= Exercise directions =
Reproduce each line of the entries that carries "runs".

Data records
Segment Open

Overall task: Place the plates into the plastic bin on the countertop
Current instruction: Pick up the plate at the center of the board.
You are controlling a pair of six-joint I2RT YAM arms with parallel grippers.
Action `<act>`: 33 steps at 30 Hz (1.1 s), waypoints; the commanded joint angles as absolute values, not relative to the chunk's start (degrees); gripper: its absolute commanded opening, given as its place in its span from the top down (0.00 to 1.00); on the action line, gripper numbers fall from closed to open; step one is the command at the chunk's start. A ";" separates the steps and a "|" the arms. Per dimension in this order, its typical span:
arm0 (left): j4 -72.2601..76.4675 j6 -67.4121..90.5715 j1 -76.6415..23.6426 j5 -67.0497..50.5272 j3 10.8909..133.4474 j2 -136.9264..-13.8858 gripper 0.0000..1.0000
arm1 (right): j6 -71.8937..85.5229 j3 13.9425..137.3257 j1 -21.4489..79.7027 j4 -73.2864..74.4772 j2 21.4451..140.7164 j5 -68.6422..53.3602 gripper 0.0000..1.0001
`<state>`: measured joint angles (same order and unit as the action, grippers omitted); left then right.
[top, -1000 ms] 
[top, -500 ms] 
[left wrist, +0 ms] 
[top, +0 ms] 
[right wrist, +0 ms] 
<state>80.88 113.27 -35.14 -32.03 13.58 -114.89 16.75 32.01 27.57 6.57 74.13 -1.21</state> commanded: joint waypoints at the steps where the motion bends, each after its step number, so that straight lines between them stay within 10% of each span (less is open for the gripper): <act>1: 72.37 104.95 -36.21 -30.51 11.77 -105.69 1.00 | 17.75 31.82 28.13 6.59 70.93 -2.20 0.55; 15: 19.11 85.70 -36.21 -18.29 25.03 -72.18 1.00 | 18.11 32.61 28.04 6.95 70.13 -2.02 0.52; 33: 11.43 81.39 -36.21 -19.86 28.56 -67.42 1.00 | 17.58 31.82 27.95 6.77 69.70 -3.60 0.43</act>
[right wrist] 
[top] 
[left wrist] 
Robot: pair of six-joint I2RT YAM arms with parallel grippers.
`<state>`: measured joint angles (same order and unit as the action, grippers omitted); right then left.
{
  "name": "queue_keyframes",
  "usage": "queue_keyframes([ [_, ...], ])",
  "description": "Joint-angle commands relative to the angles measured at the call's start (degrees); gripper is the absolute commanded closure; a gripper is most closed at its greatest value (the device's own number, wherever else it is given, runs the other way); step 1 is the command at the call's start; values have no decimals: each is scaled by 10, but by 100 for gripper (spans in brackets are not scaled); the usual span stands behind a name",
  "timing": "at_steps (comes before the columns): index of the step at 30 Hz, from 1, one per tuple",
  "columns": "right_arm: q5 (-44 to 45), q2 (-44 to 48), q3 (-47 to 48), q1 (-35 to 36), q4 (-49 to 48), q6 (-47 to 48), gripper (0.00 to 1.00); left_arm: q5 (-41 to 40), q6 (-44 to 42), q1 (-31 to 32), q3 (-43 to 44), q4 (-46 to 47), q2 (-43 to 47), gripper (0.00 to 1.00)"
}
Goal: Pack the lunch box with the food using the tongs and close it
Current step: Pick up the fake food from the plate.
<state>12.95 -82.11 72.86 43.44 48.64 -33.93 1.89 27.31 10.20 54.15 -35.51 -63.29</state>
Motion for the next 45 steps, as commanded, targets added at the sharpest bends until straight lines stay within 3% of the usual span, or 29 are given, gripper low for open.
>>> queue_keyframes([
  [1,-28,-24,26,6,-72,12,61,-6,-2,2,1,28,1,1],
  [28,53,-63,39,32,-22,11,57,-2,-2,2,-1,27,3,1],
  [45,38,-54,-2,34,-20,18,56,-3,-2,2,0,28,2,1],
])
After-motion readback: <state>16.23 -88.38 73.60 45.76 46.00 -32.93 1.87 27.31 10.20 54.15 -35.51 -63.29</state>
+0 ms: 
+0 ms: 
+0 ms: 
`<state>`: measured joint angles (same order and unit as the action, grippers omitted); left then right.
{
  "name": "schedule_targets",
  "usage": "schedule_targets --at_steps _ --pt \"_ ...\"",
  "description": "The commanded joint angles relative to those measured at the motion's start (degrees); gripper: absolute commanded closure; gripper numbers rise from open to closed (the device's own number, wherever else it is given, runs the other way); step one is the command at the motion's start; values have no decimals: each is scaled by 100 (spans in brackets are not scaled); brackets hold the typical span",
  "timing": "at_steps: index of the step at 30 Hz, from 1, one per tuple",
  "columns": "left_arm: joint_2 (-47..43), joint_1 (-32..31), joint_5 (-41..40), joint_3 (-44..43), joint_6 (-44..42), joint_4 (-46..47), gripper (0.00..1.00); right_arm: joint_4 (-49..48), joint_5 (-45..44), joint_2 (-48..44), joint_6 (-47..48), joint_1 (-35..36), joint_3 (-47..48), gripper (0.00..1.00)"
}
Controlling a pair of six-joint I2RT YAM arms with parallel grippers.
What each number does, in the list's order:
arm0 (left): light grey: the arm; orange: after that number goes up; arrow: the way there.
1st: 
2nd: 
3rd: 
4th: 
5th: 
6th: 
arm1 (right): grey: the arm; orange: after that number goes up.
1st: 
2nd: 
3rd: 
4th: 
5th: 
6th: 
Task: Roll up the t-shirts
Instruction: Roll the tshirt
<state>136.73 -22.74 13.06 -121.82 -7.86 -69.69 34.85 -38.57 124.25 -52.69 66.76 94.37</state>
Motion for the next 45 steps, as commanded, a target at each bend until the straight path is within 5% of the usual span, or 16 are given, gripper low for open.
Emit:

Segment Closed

= Solution =
  "description": "Joint-angle commands relative to the angles measured at the call's start (degrees); gripper is the absolute commanded closure; a gripper is most closed at its greatest value (the device's own number, wherever else it is given, runs the other way); step 1 is the command at the call's start; values have no decimals: each is scaled by 10, but by 100 for gripper (spans in brackets are not scaled); the usual span stands behind a name",
  "description": "The commanded joint angles relative to those measured at the motion's start (degrees); gripper: absolute commanded closure; gripper numbers rise from open to closed (the device's own number, wherever else it is given, runs the other way); step one is the command at the motion's start; values have no decimals: each is scaled by 100 (spans in brackets are not scaled); brackets hold the typical span",

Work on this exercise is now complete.